McDonald's also freed Grote to focus on food, which he calls his strong suit. When asked whether Donatos' pizza was changed while under McDonald's—as many long-time Donatos customers insist it was—he chuckled.
"It's horse hockey," he said. "That's what I was most nervous about after the acquisition, especially with our classic thin crust. ... The only thing we did was developed a proofing system that proofed it longer and gave it a little more flavor. We've got the same dough recipe, the same sauce, the same pepperoni—those specs are tied in as tight as you can tie them."
Owning Donatos again is a bit of a mixed blessing, Grote said. While he enjoys calling the shots again, he's also had to seek out and choose an insurance carrier for his employees, set up a 401k program, tasks McDonald's handled for him. The responsibilities are heavy again, he said, but they're not weighing him down as they did before the sale.
After the acquisition, "it was the first time in my life I didn't owe anybody anything. I was sitting there with a big pile of cash and with all those responsibilities lifted off of me. I felt like I was two inches taller," he said. Now when people ask him, " 'Why would you ever go back and put all this responsibility back on you?' And I have to say, 'Well, it's like somebody else had my kid for a while.' So I guess I welcome that responsibility."
Also unlike when he was at McDonald's, Grote has to watch his company's expenditures closely. Not that McDonald's had loose purse strings he said, "but you knew for sure that they weren't going to run out of money!"
The leadership pressure is different now, Grote said, and mostly because his McDonald's experience made him a wiser man and a smarter operator. Not only did it help him see the pizza business in a new light, it uncovered the business potential of his daughter, Jane Grote-Abel.
Bill Rose, who McDonald's installed as president of Donatos when it bought the chain, expanded Jane's duties beyond the human resources department by adding oversight of areas in development and operations.
"Bill saw things in her that her dad might not have," Grote said softly. "He saw her afresh and she really flourished during that time.

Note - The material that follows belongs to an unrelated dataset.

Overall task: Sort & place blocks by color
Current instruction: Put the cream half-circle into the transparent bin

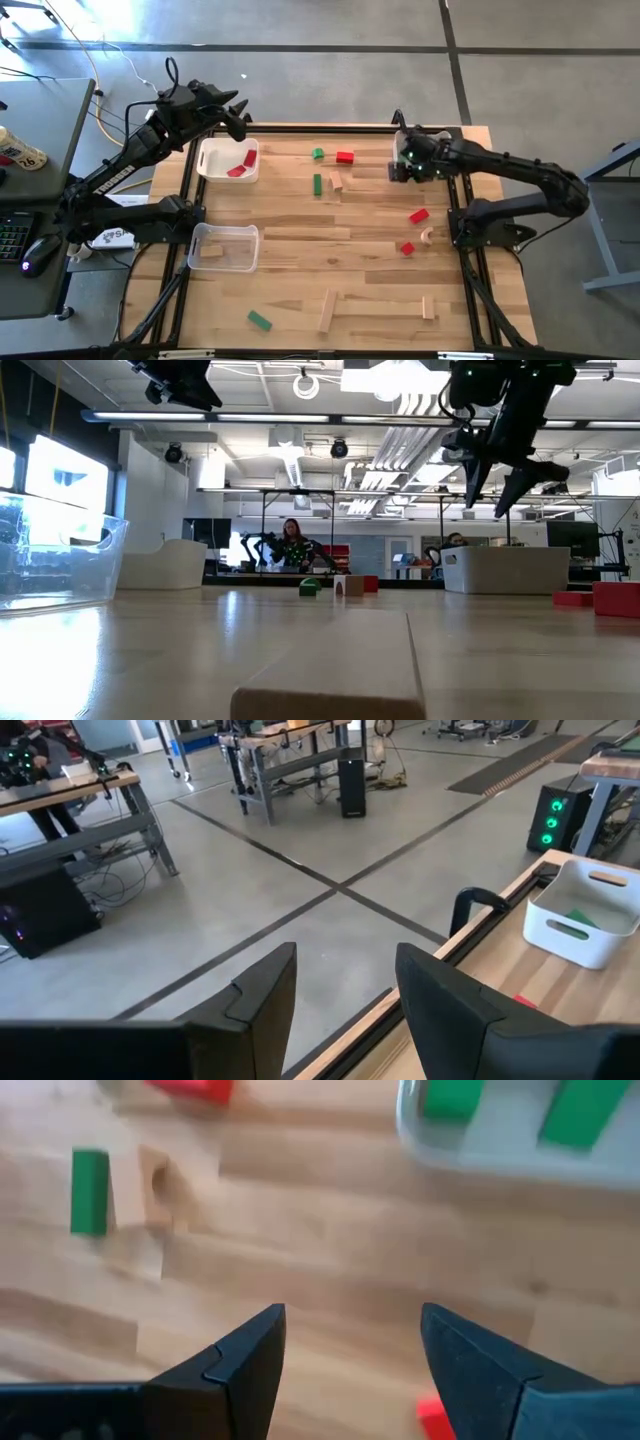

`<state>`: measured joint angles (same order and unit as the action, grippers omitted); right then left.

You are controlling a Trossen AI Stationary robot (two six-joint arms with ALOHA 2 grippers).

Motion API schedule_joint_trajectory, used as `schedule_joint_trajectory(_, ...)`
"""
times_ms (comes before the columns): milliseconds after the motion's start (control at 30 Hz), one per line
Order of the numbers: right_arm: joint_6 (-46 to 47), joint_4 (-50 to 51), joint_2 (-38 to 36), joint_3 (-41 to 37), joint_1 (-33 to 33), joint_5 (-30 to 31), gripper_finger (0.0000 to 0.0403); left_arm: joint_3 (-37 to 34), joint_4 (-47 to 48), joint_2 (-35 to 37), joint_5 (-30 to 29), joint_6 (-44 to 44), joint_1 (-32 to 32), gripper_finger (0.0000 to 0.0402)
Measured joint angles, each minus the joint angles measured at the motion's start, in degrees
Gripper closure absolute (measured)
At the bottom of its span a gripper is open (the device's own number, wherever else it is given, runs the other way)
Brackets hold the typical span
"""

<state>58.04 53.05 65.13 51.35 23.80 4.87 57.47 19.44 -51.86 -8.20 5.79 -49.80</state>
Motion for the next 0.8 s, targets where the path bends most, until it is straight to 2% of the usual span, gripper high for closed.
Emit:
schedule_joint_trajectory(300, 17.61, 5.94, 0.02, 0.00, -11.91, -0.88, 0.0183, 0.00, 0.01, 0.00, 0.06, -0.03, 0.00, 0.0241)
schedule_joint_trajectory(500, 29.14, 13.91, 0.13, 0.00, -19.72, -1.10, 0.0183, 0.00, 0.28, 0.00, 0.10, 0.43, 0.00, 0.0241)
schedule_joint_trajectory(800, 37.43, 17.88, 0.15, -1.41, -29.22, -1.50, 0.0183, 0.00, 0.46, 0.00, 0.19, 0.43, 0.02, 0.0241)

And now she's the chief operating officer."
Does that ensure her ascent to the Donatos throne when her father retires? Grote smiles and nods, but said he's not leaving anytime soon.
"I can't believe how getting the company back has energized me," he said. "Part of that energy is coming from Jane and the young team I've got around me, and part of it is just being challenged in a new way. As far as my time here goes, though, I'll be doing something with it as long as there's Donatos."